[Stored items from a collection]
^^^^
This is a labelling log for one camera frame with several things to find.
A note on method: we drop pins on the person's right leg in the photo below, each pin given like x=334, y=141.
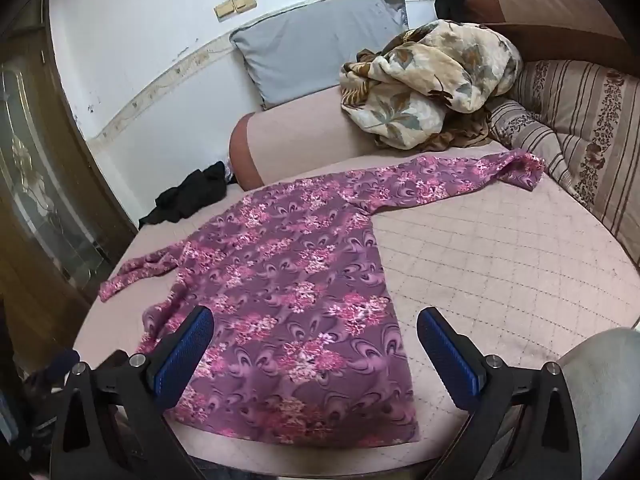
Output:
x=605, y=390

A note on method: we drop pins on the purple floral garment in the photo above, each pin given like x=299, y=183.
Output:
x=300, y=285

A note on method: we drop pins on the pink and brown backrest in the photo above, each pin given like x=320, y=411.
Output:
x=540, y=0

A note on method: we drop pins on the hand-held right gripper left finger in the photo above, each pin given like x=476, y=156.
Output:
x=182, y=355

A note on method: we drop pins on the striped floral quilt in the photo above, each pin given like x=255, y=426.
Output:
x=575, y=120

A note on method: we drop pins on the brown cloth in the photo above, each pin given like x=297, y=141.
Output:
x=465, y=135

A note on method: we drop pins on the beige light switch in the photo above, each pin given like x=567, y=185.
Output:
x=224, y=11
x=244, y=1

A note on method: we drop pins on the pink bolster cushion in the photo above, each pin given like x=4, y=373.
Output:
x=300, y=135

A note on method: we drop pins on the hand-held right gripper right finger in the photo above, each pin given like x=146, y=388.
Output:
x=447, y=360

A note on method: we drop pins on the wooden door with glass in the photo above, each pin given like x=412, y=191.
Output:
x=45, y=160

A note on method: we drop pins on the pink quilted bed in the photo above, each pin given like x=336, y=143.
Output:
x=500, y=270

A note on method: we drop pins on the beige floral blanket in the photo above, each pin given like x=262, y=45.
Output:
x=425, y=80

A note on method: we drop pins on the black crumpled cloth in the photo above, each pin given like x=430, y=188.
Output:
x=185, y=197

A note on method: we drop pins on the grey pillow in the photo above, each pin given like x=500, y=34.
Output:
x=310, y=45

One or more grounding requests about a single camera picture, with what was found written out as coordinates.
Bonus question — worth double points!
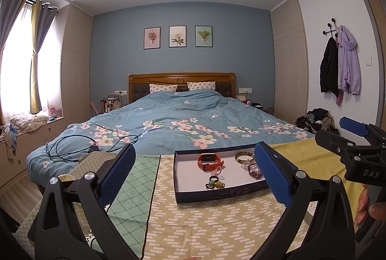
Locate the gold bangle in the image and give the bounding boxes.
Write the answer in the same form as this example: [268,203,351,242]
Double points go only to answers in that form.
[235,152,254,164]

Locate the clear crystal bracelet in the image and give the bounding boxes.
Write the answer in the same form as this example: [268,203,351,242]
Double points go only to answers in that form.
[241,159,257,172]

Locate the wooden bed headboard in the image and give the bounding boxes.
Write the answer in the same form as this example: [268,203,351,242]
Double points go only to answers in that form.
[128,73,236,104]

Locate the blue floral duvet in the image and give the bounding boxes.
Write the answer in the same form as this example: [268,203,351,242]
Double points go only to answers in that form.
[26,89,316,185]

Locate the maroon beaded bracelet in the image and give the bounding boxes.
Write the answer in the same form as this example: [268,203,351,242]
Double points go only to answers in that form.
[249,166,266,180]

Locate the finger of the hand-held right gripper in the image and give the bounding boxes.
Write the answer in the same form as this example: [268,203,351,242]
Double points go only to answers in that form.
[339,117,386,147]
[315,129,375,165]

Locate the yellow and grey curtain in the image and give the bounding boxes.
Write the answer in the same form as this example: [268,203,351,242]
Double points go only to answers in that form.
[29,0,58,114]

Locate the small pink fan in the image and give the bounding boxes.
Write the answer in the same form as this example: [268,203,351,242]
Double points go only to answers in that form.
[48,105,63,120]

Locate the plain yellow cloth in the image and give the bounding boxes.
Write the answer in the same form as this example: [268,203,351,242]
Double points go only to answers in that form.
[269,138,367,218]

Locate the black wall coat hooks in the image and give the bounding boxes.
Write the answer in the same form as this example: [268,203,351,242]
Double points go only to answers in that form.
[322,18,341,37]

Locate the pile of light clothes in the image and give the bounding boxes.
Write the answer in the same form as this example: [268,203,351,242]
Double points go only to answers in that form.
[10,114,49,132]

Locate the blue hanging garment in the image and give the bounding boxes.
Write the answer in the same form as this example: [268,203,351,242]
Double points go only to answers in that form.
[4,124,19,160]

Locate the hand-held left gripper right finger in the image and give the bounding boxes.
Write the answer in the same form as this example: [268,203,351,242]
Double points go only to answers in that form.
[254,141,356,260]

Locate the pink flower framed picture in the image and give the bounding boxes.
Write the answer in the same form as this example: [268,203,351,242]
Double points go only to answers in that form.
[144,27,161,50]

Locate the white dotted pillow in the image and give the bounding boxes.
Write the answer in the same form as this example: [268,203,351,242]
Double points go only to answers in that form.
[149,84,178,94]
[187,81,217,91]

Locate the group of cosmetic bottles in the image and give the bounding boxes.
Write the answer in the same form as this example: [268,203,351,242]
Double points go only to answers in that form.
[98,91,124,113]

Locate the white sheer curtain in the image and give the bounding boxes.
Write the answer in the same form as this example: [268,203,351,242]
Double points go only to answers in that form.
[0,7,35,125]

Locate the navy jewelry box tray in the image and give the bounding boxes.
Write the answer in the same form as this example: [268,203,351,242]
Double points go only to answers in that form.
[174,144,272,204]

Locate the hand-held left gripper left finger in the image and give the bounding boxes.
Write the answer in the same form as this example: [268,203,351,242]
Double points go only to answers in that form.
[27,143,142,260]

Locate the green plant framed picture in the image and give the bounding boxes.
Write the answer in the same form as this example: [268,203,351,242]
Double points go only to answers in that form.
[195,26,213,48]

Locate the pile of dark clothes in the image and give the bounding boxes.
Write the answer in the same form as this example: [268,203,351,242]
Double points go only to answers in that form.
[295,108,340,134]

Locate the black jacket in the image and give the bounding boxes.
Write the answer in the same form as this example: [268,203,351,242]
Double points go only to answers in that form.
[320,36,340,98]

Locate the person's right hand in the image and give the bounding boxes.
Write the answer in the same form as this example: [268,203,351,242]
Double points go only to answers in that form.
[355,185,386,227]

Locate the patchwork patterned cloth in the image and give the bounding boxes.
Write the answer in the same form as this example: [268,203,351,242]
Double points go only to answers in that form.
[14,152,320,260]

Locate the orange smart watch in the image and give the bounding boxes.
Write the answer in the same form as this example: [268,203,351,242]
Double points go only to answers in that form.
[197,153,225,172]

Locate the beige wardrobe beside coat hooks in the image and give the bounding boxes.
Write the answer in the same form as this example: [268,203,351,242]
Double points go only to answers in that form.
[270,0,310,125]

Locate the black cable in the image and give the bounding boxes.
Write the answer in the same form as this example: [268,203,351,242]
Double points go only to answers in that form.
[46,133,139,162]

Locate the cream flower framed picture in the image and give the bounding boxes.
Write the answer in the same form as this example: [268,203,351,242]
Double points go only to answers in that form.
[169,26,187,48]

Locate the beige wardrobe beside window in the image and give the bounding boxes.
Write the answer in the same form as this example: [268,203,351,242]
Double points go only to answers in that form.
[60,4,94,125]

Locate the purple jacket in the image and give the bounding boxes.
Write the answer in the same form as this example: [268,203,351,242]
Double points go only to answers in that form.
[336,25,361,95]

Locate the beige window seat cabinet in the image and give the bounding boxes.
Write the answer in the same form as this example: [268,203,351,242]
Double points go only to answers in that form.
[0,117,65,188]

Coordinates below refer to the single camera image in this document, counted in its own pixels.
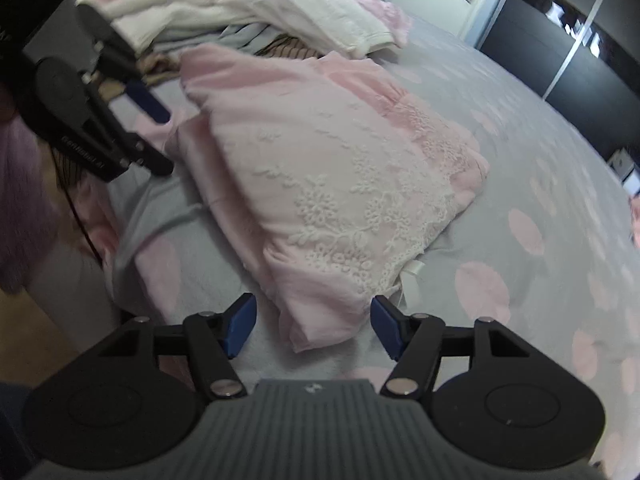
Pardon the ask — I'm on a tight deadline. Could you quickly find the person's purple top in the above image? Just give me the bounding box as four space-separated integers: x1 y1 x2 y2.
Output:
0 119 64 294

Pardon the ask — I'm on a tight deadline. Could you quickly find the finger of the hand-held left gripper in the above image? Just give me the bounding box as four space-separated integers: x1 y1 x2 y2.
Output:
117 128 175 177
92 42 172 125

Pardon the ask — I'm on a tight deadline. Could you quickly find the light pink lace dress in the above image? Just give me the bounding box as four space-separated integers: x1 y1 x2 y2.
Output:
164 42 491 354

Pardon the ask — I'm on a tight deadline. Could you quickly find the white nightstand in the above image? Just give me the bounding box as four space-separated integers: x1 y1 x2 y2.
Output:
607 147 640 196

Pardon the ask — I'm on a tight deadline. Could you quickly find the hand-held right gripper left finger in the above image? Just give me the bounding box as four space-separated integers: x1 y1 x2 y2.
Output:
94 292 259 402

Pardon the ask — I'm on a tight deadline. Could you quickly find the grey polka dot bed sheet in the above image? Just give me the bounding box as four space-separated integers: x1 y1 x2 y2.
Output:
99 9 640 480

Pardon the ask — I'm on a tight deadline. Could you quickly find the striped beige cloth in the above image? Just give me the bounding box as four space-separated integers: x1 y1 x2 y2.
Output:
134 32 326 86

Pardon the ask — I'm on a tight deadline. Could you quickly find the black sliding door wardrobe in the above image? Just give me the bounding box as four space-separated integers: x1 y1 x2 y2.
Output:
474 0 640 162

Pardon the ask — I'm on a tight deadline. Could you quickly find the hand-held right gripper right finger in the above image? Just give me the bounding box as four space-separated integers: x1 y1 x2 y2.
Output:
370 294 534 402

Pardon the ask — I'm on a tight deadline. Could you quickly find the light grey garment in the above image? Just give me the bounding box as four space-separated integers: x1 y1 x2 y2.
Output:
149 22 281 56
^^^^
▶ [TASK GOAL] Above are some records. Count the lines among them with the word "camera", and answer with the number only.

▶ [SOLUTION TO THIS EXERCISE] 3